▸ **WORK TASK**:
Where a line in the listing below contains the word "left", copy that line.

=== RECORDED DATA ===

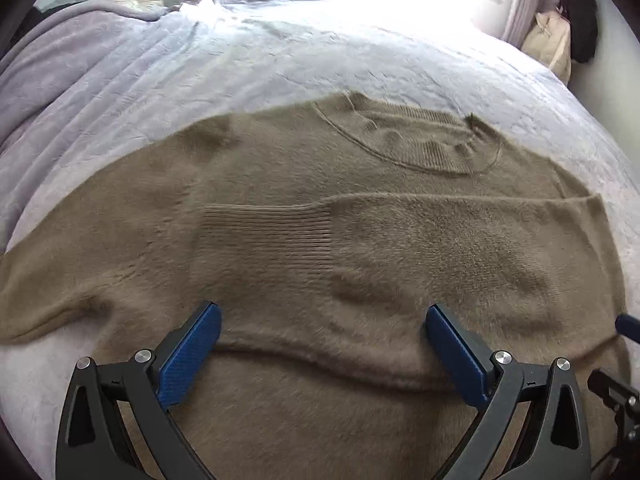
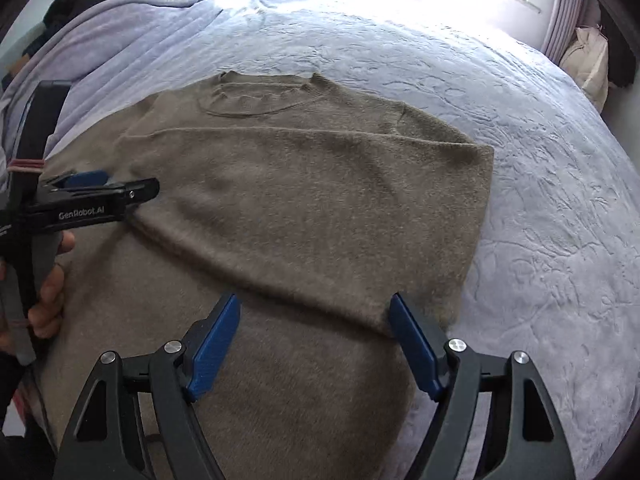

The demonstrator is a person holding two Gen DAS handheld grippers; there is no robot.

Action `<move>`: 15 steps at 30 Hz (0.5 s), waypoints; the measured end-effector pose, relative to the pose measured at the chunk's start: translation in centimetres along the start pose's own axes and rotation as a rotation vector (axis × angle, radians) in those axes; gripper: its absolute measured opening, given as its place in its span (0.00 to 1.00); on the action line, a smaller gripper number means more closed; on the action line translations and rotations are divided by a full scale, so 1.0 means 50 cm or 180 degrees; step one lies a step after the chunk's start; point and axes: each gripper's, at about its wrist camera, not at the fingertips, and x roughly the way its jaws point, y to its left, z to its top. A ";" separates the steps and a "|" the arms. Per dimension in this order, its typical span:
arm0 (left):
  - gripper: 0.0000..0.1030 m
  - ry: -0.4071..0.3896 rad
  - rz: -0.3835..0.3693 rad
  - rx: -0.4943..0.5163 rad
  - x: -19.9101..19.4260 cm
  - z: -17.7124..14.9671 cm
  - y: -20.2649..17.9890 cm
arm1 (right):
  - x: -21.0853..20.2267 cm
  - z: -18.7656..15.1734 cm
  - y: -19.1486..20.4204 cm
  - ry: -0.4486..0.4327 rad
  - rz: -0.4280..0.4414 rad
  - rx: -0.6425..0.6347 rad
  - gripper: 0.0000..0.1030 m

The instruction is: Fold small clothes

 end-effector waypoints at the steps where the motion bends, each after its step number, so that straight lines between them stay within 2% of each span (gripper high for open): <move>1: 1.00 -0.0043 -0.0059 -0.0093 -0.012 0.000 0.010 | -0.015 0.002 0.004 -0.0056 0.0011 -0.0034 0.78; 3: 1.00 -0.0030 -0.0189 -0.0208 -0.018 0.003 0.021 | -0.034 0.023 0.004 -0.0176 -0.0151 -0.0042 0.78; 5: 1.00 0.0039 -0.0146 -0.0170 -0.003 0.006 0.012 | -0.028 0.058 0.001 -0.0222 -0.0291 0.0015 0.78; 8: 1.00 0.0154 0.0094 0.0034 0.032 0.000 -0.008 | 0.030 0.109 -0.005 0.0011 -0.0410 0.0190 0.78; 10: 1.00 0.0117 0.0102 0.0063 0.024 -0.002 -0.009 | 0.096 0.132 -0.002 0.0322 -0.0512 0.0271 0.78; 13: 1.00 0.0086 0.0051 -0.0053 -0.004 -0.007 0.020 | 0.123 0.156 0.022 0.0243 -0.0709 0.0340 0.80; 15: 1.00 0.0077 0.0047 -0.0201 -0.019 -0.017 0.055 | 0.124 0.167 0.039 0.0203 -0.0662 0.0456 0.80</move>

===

▸ **WRITTEN ANSWER**:
Action `<move>`: 15 steps at 30 Hz (0.5 s), waypoints; the measured end-effector pose, relative to the pose measured at the chunk's start: translation in centimetres along the start pose's own axes and rotation as a rotation vector (axis × angle, radians) in those axes; gripper: its absolute measured opening, given as its place in its span (0.00 to 1.00); on the action line, a smaller gripper number means more closed; on the action line translations and rotations are divided by a full scale, so 1.0 means 50 cm or 180 degrees; step one lies a step after the chunk's start; point and axes: each gripper's, at about its wrist camera, not at the fingertips, and x roughly the way its jaws point, y to its left, z to its top. A ";" separates the steps and a "|" the arms. Per dimension in this order, its typical span:
arm0 (left):

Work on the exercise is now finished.